Each year about 80 young people graduate of Bachelors of Science and Letters through this project that not only provides them with academic training, but also spiritual values and self esteem.
"Thanks to God on the project I earned a scholarship after I enrolled in the career of physical therapy in college. I chose this career because I have a brother who was struck by a stroke and another brother who gunned it and can not move my arm, "he recalled.
To show its gratitude to the project, Iris works in his spare time attending at the gate to other girls working as maids and yearning to go to college, like her.
"Serving the people collaborate on the door or answering the phone, or pharmacy, giving drugs to girls. I have a four year old daughter, I had my daughter at 21 years old and single mother, but considering I can give you a better future for my daughter, "says Iris, sitting on the desks of a classroom project, remembering old times.
Nationally more than 78 thousand people work in the domestic sector, of which 91.1 percent are female and 22.1 percent is made up of teenagers from 10 to 18 years.
The social worker of the project "Reyes Irene Valenzuela," Lilliam Matute, currently indicates that the girls working as domestic servants in the capital come from the departments of Intibucá, Lempira, La Paz and El Paraiso.
"Parents send them to Tegucigalpa because of the difficult economic situation we are living in the country, many parents are poor farmers, who just have their little plot or working for someone else," says Matute.
However, poverty in Honduras is such that even parents of Tegucigalpa and Comayaguela are forced to send their teenage daughters to provide domestic services in homes of people with high or medium.
"These girls come from very poor areas of colonies as the Villa Nueva, New Suyapa, El Carrizal, Los Pinos, working to help their families."
"They're girls with many problems, economic, influence of gangs, crime, which are violated in their rights, they need to work even as children."

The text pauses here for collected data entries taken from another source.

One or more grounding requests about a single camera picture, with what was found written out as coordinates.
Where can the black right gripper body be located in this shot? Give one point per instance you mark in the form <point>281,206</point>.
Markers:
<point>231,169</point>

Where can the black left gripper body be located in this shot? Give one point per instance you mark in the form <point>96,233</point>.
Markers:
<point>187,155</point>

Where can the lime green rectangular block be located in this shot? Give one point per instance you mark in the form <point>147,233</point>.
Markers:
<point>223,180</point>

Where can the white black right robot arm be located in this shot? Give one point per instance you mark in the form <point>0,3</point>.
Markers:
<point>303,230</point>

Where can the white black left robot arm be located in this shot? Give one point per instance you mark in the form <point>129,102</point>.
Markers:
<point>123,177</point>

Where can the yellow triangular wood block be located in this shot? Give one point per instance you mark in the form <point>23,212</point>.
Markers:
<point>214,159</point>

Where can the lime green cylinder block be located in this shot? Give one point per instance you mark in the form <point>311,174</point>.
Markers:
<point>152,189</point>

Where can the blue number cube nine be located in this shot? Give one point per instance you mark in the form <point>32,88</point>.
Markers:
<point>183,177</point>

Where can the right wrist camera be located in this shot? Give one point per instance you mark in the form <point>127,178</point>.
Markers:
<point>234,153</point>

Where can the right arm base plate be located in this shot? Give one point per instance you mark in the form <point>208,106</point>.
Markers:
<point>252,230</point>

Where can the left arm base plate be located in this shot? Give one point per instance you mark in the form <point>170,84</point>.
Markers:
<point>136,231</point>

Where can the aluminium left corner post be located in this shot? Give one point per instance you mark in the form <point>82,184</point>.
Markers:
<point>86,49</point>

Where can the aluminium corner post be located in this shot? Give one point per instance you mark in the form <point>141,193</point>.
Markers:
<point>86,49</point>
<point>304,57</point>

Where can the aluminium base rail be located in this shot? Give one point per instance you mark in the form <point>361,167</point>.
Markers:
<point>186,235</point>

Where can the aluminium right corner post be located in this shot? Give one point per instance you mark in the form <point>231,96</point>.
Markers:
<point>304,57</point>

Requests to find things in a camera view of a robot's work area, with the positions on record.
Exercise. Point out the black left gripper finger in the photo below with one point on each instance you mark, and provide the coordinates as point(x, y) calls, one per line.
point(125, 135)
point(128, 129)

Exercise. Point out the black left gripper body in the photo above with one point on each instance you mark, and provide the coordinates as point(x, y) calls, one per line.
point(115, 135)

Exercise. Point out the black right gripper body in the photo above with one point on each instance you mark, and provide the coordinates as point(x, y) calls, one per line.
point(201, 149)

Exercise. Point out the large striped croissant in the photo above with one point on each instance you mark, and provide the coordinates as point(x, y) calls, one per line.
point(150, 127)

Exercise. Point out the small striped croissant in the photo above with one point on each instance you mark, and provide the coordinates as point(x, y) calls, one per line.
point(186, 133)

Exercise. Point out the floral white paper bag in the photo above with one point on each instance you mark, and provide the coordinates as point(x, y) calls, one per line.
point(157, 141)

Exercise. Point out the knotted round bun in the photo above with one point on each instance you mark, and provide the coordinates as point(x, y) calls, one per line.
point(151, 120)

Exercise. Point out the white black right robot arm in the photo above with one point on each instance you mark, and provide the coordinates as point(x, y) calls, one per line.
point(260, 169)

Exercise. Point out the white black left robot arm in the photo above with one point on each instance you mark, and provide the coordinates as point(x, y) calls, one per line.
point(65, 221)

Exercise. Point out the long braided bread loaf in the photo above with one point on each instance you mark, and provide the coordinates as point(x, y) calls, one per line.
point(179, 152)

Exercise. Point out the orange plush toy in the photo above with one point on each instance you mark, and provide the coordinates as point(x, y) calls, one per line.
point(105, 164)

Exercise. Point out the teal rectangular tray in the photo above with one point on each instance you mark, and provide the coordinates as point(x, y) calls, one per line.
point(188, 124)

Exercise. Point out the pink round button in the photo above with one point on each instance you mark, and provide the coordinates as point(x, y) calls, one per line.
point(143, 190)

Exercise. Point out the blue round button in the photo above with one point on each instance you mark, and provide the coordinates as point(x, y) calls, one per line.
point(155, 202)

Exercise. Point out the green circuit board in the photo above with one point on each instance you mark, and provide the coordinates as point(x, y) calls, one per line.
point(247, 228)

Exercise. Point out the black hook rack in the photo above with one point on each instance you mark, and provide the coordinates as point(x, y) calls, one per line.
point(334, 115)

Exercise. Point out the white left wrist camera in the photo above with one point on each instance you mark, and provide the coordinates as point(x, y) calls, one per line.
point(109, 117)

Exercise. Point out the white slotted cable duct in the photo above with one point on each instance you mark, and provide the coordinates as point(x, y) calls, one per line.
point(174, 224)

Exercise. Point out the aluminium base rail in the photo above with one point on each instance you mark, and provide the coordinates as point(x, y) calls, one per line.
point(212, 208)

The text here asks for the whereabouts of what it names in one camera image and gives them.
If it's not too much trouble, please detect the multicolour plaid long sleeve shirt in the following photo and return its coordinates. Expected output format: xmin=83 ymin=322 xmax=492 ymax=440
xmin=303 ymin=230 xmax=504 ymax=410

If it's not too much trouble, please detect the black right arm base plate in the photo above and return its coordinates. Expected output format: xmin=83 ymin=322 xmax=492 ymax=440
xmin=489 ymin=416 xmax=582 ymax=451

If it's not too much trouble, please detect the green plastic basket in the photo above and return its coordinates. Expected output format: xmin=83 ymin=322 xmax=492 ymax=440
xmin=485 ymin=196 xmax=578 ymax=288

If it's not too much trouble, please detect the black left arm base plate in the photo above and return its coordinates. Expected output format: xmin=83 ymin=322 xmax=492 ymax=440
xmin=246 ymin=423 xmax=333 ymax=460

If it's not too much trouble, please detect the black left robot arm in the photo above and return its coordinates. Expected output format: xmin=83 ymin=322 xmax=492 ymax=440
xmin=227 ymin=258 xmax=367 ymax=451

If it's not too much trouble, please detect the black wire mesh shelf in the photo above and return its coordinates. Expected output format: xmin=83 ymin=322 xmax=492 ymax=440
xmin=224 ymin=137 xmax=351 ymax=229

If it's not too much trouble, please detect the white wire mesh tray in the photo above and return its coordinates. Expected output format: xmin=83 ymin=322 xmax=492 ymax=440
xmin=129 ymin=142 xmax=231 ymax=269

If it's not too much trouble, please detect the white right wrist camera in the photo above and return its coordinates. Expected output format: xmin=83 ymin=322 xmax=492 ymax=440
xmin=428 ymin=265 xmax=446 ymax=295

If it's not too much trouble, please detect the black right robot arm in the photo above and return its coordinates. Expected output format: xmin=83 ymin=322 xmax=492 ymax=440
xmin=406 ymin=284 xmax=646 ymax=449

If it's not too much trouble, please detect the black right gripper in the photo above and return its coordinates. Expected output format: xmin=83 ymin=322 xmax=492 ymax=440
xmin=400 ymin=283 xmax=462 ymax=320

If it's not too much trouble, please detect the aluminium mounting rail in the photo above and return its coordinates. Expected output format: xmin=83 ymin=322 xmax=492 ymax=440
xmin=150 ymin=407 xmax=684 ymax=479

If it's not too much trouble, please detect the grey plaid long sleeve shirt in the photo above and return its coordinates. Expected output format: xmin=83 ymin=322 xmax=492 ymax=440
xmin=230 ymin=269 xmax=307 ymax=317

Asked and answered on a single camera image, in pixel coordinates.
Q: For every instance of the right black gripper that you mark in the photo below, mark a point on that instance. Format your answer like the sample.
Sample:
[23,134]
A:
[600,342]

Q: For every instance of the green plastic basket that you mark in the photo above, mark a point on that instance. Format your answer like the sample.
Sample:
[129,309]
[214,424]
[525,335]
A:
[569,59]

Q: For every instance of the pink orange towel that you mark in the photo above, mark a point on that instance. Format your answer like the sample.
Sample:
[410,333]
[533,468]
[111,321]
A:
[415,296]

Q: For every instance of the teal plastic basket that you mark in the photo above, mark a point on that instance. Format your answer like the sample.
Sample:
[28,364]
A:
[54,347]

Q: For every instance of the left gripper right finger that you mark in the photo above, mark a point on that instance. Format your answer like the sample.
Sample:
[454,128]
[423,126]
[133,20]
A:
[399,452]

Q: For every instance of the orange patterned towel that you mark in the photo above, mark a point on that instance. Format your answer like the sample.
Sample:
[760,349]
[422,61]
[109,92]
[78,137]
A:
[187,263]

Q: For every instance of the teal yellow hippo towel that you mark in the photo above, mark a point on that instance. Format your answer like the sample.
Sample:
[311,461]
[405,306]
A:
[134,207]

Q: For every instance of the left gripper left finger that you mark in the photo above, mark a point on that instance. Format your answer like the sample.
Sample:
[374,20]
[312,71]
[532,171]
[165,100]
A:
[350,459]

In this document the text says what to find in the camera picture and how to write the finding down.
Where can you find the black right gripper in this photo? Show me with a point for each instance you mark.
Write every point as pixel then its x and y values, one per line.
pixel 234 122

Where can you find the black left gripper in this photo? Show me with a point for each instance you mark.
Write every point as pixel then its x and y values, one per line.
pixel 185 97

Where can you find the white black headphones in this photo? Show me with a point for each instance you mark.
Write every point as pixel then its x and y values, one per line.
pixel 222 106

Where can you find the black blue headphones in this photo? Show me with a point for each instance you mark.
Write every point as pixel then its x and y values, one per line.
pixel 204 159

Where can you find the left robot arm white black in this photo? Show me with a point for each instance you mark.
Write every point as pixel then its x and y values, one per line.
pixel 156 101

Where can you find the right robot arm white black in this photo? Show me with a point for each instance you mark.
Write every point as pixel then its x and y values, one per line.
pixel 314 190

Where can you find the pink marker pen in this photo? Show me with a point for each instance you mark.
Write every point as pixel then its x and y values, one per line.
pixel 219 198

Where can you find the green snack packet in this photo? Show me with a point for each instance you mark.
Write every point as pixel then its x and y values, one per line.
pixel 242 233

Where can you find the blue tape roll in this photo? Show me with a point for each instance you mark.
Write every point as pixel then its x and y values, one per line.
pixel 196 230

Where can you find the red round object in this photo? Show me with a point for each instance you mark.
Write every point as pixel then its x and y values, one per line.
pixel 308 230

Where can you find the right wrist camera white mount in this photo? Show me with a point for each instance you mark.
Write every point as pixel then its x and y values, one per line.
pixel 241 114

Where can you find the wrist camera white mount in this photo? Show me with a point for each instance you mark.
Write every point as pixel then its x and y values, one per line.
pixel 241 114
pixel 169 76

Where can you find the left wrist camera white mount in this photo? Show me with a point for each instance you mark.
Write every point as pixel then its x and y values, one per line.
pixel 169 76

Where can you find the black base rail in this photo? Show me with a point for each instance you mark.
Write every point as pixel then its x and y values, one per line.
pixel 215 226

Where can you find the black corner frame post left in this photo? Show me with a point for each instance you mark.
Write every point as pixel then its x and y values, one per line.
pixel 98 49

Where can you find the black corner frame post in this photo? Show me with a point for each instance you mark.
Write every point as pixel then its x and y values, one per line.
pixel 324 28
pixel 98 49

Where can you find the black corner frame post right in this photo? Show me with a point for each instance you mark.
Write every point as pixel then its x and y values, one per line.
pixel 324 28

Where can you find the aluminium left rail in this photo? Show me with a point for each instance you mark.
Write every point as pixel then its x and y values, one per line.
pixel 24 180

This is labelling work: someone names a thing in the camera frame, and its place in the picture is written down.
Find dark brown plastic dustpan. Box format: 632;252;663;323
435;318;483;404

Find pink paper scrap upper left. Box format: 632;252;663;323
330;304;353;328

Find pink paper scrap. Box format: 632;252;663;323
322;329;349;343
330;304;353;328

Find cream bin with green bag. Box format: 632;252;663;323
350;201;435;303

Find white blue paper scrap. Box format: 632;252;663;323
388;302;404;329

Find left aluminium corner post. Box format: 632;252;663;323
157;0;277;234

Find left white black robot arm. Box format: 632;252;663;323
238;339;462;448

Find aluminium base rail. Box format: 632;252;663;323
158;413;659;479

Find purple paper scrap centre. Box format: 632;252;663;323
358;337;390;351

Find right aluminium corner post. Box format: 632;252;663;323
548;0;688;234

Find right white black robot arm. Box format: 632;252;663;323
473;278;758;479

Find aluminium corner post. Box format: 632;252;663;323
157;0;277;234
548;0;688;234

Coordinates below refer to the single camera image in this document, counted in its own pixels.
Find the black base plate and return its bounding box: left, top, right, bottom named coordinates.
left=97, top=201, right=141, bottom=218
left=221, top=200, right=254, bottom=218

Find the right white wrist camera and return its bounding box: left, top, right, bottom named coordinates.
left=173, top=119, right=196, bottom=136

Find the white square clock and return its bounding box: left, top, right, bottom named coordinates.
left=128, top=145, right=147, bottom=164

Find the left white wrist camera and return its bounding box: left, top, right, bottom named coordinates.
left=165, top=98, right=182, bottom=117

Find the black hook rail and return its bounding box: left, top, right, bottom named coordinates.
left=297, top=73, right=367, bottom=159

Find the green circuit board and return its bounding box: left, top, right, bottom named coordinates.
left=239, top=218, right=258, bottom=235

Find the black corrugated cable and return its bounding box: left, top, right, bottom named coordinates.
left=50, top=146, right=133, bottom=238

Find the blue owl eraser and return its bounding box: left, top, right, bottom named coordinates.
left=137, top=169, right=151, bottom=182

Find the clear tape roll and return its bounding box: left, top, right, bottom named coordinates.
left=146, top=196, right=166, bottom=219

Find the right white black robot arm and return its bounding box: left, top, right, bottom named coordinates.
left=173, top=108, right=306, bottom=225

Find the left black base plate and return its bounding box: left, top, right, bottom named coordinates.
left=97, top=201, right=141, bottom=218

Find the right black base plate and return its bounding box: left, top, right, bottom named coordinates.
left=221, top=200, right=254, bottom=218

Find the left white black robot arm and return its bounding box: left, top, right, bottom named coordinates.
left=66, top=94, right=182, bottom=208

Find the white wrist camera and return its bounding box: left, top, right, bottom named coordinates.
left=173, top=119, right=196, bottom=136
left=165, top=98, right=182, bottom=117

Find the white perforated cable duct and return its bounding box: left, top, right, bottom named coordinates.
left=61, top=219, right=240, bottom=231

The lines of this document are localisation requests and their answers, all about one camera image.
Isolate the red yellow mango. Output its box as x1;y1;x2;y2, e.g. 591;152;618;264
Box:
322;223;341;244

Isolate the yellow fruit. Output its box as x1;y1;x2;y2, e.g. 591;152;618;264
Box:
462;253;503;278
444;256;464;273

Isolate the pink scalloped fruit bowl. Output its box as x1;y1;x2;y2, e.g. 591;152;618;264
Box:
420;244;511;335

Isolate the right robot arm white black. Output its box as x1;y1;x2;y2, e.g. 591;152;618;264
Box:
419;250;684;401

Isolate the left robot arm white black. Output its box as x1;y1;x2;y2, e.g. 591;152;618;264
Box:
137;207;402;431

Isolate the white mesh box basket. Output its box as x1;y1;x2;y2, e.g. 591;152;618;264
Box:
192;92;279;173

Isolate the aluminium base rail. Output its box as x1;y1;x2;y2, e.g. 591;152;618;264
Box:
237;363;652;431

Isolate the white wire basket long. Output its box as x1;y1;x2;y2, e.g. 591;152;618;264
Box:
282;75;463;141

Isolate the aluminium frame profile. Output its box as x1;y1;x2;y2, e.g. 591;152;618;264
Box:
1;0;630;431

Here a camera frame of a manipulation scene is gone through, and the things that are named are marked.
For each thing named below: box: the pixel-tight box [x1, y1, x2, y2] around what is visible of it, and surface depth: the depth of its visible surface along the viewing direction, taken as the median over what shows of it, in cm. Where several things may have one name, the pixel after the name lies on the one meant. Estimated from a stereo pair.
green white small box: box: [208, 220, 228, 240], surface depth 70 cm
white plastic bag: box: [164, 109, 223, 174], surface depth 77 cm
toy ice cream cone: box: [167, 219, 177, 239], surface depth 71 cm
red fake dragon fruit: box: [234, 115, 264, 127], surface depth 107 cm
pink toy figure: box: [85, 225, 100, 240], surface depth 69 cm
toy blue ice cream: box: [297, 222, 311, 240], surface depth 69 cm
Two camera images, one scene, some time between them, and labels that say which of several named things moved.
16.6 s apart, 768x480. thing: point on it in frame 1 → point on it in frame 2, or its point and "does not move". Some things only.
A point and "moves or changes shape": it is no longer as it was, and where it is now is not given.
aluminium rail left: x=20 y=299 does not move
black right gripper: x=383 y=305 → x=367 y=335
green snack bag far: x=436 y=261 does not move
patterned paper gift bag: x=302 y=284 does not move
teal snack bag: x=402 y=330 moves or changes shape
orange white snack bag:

The project serves about 450 children, of which at least 50 percent is domestic. And while working to study, homemade crafts are not only time to absorb all the girls but condemn them to permanent depletion.
"We had a girl that their employers went to social events at night, a high level, and returned home at about 1:00 to 2:00 in the morning." "The girl had to be ready with the key to open up the gate when they returned, the girl was always sleepy, unwilling to study."
Matute said that although the girls work with the aspiration to study, unfortunately the same work prevented many achieve that goal.
"They have hours to 20 hours, but they come here with a dream, tired, without work, often do poorly on tests because they have no time to devote to their studies."
The project has five sections consist not only high school for domestic workers but also for girls selling tortillas or belonging to the informal sector.
It also offered training workshops securities cycles of reflection, distance learning, snacks, medical care, vocational training and counseling.
CIRCLE OF POVERTY
For the Director of Social Welfare of the Ministry of Labour, Elsa Ramirez, unregulated child labor creates a cycle of poverty in the lives of thousands of Honduran children.
"If children do not attend school or college, it creates a cycle of poverty, because these children as adults will not be sufficiently trained to qualify for a better salary," says the official.
In the opinion of Ramirez, one of the country's most important achievements in this area is the creation of a child labor policy that defines the activities of each government agency.
"And the second most important action is that now we have executed on the ballot registration of schools includes a box that specifies whether the child use child labor and in what area."
Domestic work has become dangerous route are thousands of Honduran girls to earn by the sweat of his brow their right to education. Some go as far as the gates of the university, but many others are attacked en route by the typical monsters of this work: exploitation, sexual abuse and early motherhood.